▶ **Your assignment**
Look below for the line containing "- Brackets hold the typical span". Write out that line and the rest through the last one, exactly as they appear, but without pictures.

▶ **Stored data**
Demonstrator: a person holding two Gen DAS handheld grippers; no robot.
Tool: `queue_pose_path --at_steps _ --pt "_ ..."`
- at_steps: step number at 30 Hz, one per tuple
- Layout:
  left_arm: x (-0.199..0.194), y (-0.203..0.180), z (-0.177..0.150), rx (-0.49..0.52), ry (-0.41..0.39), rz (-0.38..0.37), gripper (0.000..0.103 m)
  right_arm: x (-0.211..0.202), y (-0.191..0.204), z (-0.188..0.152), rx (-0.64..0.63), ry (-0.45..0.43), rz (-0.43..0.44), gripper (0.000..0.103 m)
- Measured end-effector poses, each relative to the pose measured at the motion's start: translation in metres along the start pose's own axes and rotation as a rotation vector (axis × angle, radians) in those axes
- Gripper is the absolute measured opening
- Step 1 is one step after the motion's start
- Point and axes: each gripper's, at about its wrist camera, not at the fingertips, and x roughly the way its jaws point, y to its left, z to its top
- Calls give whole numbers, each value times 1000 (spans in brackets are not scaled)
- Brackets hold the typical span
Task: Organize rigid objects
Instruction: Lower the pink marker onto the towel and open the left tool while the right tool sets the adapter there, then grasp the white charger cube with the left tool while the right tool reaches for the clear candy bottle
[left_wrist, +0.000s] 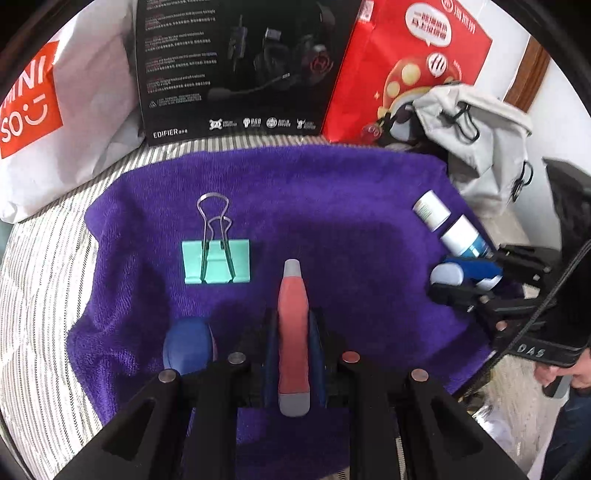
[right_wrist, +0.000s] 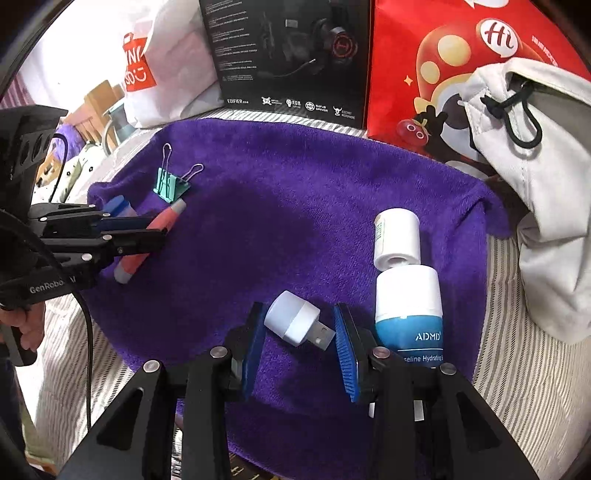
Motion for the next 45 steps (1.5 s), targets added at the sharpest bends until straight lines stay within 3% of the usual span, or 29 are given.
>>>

▶ **Solution for this problem**
- Brackets hold the typical span
Task: Organize rigid objects
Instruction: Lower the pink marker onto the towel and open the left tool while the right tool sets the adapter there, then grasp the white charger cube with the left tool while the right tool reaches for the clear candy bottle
[left_wrist, +0.000s] 
[right_wrist, +0.000s] 
Motion for the next 45 steps (1.5 s), targets added at the sharpest bends until straight lines stay within 3% of the usual span, or 29 are given.
>>>

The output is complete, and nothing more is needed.